Once the pictures are removed, restate the data below word for word.
'''
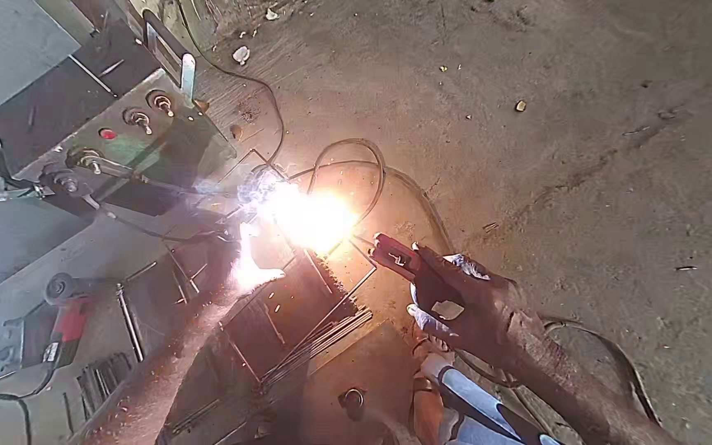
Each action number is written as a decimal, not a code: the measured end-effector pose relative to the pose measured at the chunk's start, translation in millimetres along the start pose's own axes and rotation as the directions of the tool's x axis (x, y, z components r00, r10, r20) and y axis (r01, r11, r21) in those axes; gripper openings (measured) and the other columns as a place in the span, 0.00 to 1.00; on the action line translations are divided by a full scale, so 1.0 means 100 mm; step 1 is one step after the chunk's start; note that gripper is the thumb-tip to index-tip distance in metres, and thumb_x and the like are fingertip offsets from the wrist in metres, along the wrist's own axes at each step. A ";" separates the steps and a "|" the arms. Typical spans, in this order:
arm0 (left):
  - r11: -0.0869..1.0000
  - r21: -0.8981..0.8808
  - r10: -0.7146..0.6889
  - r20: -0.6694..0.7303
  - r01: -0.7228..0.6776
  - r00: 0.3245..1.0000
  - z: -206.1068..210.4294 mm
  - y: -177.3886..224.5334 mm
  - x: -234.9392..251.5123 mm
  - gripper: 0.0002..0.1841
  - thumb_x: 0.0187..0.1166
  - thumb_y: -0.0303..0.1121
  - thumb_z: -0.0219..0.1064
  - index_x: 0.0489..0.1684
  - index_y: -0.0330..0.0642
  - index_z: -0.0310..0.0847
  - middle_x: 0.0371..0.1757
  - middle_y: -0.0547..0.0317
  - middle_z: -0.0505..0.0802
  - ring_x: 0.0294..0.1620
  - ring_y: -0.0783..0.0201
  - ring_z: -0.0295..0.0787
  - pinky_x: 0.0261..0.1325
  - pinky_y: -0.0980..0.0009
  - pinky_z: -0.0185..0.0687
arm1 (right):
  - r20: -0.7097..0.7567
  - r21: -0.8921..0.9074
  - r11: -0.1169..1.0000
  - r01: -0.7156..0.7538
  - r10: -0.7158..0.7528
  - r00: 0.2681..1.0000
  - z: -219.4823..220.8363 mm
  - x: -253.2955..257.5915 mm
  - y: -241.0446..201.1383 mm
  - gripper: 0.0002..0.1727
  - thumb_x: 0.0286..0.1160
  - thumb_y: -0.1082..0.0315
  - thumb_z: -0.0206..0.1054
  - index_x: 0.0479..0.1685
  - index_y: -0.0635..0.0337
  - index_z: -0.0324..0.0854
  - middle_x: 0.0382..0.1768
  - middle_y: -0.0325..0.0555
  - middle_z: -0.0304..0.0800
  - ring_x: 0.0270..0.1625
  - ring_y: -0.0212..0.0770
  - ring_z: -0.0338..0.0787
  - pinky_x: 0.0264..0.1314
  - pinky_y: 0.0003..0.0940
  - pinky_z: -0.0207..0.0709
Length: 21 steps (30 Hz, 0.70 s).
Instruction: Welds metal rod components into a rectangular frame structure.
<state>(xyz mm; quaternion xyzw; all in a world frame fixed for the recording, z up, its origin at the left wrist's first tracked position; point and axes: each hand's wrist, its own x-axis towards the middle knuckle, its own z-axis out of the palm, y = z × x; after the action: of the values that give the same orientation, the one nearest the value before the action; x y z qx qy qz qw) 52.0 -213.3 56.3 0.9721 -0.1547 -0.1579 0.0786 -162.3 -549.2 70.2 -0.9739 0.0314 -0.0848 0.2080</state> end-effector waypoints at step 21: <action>0.998 -0.016 0.054 -0.129 -0.057 0.990 0.18 -0.20 0.08 0.61 0.31 0.71 0.88 0.73 0.42 0.73 0.73 0.37 0.83 0.76 0.36 0.78 0.73 0.28 0.68 | 0.003 -0.017 1.000 0.010 -0.010 1.000 0.00 -0.01 0.00 0.49 0.56 0.28 0.67 0.85 0.38 0.75 0.47 0.50 0.92 0.34 0.48 0.91 0.26 0.50 0.80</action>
<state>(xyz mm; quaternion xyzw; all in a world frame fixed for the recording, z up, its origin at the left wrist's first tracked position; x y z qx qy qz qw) 58.6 -199.0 33.2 0.9747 -0.1748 -0.0941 0.1022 -163.2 -549.7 70.4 -0.9759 0.0269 -0.0842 0.1995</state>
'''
Output below:
Each action number is written as a decimal, not a code: the measured end-effector pose relative to the pose measured at the chunk's start, translation in millimetres along the start pose's own axes and rotation as the directions of the tool's x axis (x, y, z components r00, r10, r20) and y axis (r01, r11, r21) in those axes; gripper openings (measured) and the other columns as a place in the span, 0.00 to 1.00; on the action line translations are divided by a full scale, so 1.0 means 100 mm; step 1 is one step after the chunk's start; note that gripper is the thumb-tip to index-tip distance in metres, and thumb_x and the like are fingertip offsets from the wrist in metres, along the wrist's own axes at each step. A ";" separates the steps and a "|" the arms. Typical spans, in this order:
arm0 (left):
  - r11: -0.0869..1.0000
  - r21: -0.8981..0.8808
  - r10: -0.7146..0.6889
  - r20: -0.6694..0.7303
  - r01: -0.7228..0.6776
  - r00: 0.3245..1.0000
  - z: -206.1068..210.4294 mm
  - y: -177.3886..224.5334 mm
  - x: -234.9392..251.5123 mm
  - gripper: 0.0002..0.1841
  - thumb_x: 0.0187..0.1166
  - thumb_y: -0.0303..0.1121
  - thumb_z: -0.0219..0.1064
  - index_x: 0.0489..0.1684
  - index_y: -0.0330..0.0642
  - index_z: -0.0310..0.0847
  - middle_x: 0.0371..0.1757
  - middle_y: -0.0547..0.0317
  - middle_z: -0.0505..0.0802
  - ring_x: 0.0294..0.1620
  - ring_y: -0.0783..0.0201
  - ring_z: -0.0295..0.0787
  - pinky_x: 0.0261..0.1325
  - pinky_y: -0.0980..0.0009
  - pinky_z: -0.0185..0.0687
arm1 (right):
  - r20: -0.7097..0.7567
  - r21: -0.8921..0.9074
  - r11: -0.1169..1.0000
  - r01: -0.7156..0.7538
  - r10: -0.7158..0.7528
  - r00: 0.2681..1.0000
  - z: -219.4823..220.8363 mm
  - x: -253.2955..257.5915 mm
  - y: -241.0446..201.1383 mm
  - gripper: 0.0002..0.1727
  - thumb_x: 0.0286..0.1160
  - thumb_y: -0.1082..0.0315
  - thumb_z: -0.0206..0.1054
  - index_x: 0.0479..0.1685
  - index_y: -0.0635..0.0337
  - index_z: -0.0324..0.0854
  - middle_x: 0.0382..0.1768
  - middle_y: -0.0325..0.0555
  - middle_z: -0.0304..0.0800
  - ring_x: 0.0270..0.1625
  - ring_y: -0.0212..0.0770
  - ring_z: -0.0338..0.0787
  - pinky_x: 0.0264..0.1314
  - pinky_y: 0.0003..0.0940
  - pinky_z: -0.0207..0.0709
Length: 21 steps (30 Hz, 0.70 s).
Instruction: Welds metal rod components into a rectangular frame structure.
<state>(xyz mm; quaternion xyzw; all in a world frame fixed for the recording, z up, its origin at the left wrist's first tracked position; point and axes: each hand's wrist, its own x-axis towards the middle knuckle, its own z-axis out of the palm, y = z × x; after the action: of the values that give the same orientation, the one nearest the value before the action; x y z qx qy qz qw) 52.0 -213.3 56.3 0.9721 -0.1547 -0.1579 0.0786 -162.3 -549.2 70.2 -0.9739 0.0314 -0.0848 0.2080</state> end-effector waypoints at step 21: <action>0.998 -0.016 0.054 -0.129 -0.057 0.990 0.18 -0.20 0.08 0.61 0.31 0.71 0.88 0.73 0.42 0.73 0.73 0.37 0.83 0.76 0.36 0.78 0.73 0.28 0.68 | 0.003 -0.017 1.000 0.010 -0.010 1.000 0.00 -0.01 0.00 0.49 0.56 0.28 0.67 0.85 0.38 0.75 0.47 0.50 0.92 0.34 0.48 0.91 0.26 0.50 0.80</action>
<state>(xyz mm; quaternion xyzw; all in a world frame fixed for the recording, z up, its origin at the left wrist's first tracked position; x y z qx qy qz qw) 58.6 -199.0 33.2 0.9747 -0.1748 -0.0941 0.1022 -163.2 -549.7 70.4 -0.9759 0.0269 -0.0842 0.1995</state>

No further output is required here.